Allerdings ist bei der Mannschaft mittlerweile ein leichter Aufwärtstrend erkennbar. Hätten sich die Ambergerinnen in dieser Saison immer so präsentiert, wäre nun sicherlich der ein oder andere Punkt auf dem Konto. Patricia Paukner bekam es mit der stärksten Gästespielerin, Vanessa Welker, zu tun, ließ sich davon aber nicht einschüchtern und lieferte sich mit der Pirmasenserin ein enges Duell, das Paukner trotz guter Leistung mit 561:578 verlor. Anja Kowalczyk begann gegen Alena Bimber noch vielversprechend, unterlag letztlich aber klar mit 497:541. FEB Amberg lag mit 0:2 hinten, hatte nach dem Startdurchgang bereits 61 Holz Rückstand. Es sah ganz danach aus, als könnten die Gäste ihr Programm locker abspulen.

Die Ambergerin Tanja Immer und Melanie Wetzel duellierten sich auf Augenhöhe, so dass der letzte Durchgang die Entscheidung um den Mannschaftspunkt bringen musste. Hier setzte sich die Pirmasenserin mit 148:132 durch und holte den wichtigen Zähler. Andrea Paukner bot ihrer Gegnerin von Beginn an Paroli und gewann die beiden ersten Bahnen. Sarah Freyler bäumte sich zwar im dritten Lauf noch einmal auf, doch die Ambergerin sicherte sich mit 560:540 Holz den Punkt und verringerte den Rückstand auf 49 Holz. Doris Schwaiger knöpfte der Gästespielerin Michelle Krämer die ersten beide Sätze ab, verlor den dritten und machte dann im entscheidenden letzten Lauf kurz vor Ende einen Fehler zu viel: Mit 535:526 ging der Punkt an den ESV Pirmasens.

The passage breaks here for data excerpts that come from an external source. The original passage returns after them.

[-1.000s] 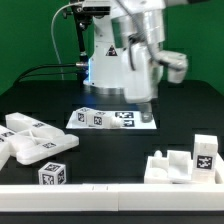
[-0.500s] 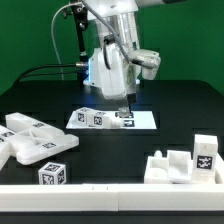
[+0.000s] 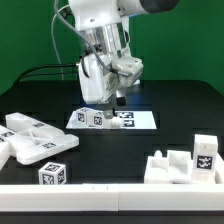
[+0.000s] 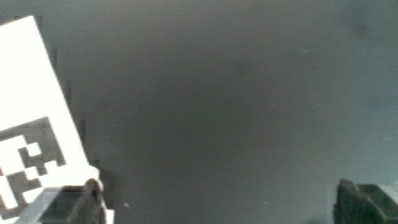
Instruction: Assemble chair
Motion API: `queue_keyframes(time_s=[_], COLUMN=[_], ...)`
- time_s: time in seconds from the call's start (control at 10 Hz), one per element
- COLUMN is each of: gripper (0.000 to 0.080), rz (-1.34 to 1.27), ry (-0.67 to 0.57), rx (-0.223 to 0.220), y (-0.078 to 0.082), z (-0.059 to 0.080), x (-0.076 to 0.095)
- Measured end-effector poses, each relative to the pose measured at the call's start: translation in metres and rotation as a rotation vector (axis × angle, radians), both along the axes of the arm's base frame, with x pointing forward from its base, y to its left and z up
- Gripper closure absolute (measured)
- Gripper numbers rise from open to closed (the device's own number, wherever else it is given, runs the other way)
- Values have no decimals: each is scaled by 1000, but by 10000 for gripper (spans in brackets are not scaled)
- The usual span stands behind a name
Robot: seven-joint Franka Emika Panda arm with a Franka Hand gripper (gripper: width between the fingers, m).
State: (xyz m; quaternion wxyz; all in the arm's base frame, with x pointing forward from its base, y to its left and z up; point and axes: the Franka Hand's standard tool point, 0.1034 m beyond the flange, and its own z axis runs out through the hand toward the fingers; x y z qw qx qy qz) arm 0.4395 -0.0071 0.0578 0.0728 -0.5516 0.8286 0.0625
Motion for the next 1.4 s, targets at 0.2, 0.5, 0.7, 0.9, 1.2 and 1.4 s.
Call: queue_keyframes(time_s=[0.2, 0.5, 0.7, 0.9, 1.2, 1.4], gripper=[151, 151, 151, 151, 151, 151], rz=[21, 14, 10, 7, -13, -63], ry=[-4, 42, 53, 53, 89, 70], rx=[-1, -3, -10, -15, -46, -70], y=[0, -4, -4, -5, -16, -18], z=[-1, -15, -18, -20, -35, -37], x=[0, -31, -37, -39, -69, -75])
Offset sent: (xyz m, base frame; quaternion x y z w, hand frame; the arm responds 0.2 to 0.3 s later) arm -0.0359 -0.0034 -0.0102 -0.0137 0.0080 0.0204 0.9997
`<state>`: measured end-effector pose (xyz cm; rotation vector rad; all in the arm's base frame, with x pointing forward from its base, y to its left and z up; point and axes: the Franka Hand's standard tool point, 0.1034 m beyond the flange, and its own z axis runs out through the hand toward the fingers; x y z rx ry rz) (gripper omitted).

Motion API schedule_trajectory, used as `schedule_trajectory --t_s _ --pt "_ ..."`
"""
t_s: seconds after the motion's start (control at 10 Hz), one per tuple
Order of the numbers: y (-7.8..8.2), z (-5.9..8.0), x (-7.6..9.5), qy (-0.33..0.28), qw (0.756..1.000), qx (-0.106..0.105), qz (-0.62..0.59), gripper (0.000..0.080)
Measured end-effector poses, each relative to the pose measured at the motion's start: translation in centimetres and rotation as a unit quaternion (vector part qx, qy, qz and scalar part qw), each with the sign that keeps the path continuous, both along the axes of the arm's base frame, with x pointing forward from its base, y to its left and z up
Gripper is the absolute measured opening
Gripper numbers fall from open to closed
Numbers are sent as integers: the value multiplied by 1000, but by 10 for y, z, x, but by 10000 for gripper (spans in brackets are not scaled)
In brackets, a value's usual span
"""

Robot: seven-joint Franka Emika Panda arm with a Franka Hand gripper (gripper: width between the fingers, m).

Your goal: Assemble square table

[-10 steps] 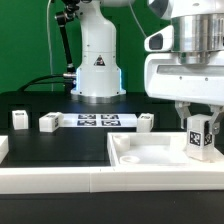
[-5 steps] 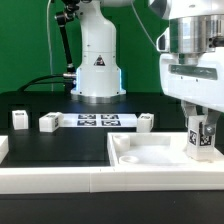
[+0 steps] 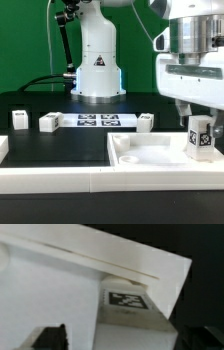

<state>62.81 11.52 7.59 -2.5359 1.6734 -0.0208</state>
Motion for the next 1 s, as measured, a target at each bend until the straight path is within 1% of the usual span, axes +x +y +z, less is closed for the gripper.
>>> schedule_trajectory --t_s 0.1,0.2,0.4,0.6,0.7,0.9,1.0 --pt "1 0 0 -4 999 -2 33 616" --pt "0 1 2 -13 997 -6 81 640" --pt "0 0 2 -18 989 -12 147 647" --pt "0 0 2 -24 974 -19 225 649" --pt "2 0 1 -25 964 -26 265 649" --pt "4 0 1 -31 930 -35 364 649" --pt "6 0 1 -32 924 -36 378 649"
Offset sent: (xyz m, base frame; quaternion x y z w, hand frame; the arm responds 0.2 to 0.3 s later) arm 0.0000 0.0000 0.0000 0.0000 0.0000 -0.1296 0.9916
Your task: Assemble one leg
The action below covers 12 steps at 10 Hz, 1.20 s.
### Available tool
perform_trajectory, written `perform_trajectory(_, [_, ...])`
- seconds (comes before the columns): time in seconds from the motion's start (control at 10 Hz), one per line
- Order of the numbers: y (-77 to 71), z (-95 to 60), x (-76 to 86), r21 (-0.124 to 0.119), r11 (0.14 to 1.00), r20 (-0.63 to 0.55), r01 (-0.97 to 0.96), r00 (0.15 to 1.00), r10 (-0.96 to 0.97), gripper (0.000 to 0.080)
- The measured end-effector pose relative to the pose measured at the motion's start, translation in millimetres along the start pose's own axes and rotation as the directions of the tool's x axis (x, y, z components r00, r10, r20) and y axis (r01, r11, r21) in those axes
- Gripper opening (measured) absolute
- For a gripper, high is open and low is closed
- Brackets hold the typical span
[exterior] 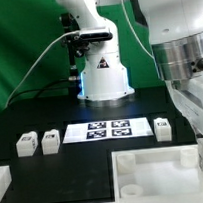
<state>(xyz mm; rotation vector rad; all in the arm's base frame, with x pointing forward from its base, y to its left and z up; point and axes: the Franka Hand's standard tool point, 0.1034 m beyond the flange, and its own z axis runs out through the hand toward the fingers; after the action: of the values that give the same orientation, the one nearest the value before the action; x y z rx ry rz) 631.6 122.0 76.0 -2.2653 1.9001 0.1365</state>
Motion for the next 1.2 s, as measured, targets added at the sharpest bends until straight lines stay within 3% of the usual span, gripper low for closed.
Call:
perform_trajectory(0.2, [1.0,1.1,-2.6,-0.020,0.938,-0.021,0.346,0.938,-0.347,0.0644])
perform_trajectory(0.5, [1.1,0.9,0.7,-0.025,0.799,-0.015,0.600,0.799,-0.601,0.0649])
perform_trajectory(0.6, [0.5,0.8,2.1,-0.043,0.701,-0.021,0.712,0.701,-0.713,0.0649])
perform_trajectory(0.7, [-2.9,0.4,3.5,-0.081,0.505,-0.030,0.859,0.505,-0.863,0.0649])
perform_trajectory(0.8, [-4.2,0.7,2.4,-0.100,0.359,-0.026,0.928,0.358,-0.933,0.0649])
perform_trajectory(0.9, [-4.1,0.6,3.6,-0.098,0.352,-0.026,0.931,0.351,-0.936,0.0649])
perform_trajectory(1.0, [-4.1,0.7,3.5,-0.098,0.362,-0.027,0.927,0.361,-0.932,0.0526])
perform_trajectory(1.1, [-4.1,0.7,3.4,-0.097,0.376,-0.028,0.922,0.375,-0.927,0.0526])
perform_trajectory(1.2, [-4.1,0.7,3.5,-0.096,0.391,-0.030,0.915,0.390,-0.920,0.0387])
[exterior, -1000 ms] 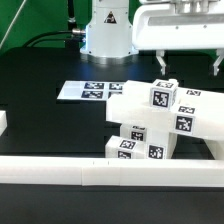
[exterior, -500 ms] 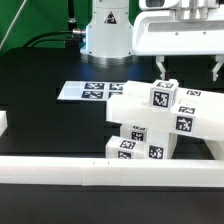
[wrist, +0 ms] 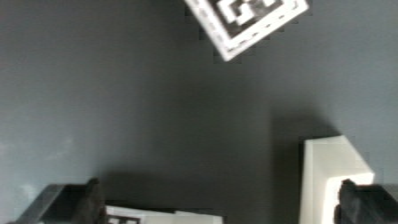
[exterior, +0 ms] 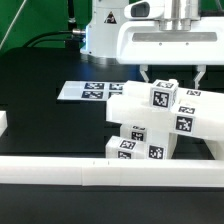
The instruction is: Assemble chair
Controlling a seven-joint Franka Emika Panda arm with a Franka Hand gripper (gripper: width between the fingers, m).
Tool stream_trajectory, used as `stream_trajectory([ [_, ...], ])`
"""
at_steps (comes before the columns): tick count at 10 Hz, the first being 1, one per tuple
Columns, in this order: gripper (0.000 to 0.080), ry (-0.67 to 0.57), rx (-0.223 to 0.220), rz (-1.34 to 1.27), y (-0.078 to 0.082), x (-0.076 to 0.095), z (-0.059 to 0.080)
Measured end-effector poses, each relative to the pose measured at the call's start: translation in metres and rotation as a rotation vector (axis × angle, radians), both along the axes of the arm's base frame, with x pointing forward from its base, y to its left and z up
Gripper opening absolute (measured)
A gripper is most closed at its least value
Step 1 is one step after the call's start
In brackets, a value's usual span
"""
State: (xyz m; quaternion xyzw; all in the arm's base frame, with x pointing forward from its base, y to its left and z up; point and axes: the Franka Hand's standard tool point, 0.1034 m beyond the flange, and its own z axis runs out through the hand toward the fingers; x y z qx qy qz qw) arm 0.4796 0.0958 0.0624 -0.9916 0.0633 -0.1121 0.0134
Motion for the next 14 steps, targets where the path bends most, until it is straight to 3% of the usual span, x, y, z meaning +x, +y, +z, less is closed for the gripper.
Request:
stream_trajectory([
  [2,0.0649,0.001,-0.002,0.005,-0.0011,-0.0002,-0.0009],
  [4,0.0649,0.005,-0.034,0.112,-0.0075,0.0006,-0.0059],
  [14,0.0649,0.05,-0.045,0.206,-0.0076,0.0012,-0.0045],
])
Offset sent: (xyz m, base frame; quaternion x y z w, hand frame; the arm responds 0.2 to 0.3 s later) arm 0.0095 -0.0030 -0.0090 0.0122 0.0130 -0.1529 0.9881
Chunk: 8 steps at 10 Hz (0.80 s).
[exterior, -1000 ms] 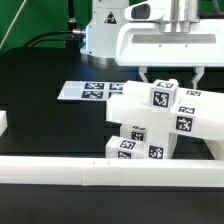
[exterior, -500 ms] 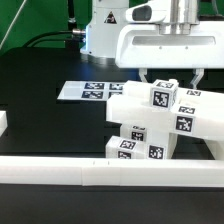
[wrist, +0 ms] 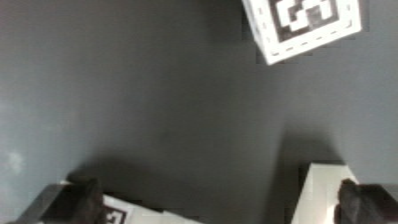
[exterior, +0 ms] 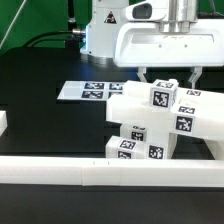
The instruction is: Assemble chair
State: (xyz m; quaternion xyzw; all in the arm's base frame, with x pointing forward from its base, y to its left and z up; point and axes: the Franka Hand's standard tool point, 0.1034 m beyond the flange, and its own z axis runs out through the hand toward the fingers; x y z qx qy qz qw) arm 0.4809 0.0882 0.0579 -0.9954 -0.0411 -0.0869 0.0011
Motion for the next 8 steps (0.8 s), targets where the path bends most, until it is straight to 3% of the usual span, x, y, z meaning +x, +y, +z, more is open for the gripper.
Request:
stream_trajectory([
  [1,0.0649,0.111,0.007,0.002,0.0031,-0.0073,-0.0031],
  [2,0.0649,0.172,0.013,0.008,0.006,-0.0044,-0.0005],
  [4,0.0649,0.23,0.021,0.013,0.0116,-0.0027,0.0043],
  [6,0.0649,0.215,0.019,0.045,0.0102,-0.0017,0.0031],
  [8,0.0649,0.12,-0.04,0.383,0.0069,-0.0068,-0.004],
])
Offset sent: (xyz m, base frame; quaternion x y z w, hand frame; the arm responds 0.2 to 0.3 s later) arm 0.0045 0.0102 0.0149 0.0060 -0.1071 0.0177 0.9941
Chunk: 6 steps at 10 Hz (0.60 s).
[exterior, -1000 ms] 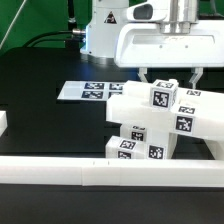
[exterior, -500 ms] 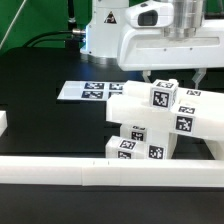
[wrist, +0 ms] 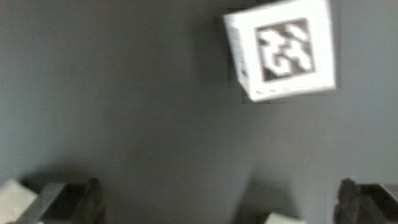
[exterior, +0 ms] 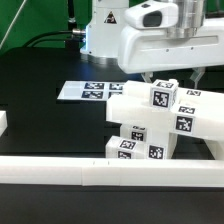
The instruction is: Assemble chair
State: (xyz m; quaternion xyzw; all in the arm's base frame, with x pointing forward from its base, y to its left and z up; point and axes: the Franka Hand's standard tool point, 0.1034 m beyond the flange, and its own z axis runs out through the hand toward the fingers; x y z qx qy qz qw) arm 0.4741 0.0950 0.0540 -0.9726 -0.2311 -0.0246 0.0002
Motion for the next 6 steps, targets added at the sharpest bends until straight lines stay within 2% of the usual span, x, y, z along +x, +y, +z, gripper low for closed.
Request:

Mirjam Pauser gab gegen Sarah Lehmann den ersten Satz ab, steigerte sich dann, verbuchte die nächsten beiden Durchgänge und nahm der Gegnerin 53 Holz ab. FEB lag kurz vor Ende knapp in Führung. Im Schlussdurchgang spielte Pauser im Abräumen die Mitte an und benötigte im entscheidenden Moment zu viele Würfe. Lehmann kam wieder heran, so dass sich beide mit 140:140 den letzten Satzpunkt teilten. Zwar gewann Pauser mit der Amberger Tagesbestleistung von 568 Holz gegen Lehmann (518) den Mannschaftspunkt, der Sieg ging nach diesem Schlussduell auf Biegen und Brechen aber trotzdem an die Gäste.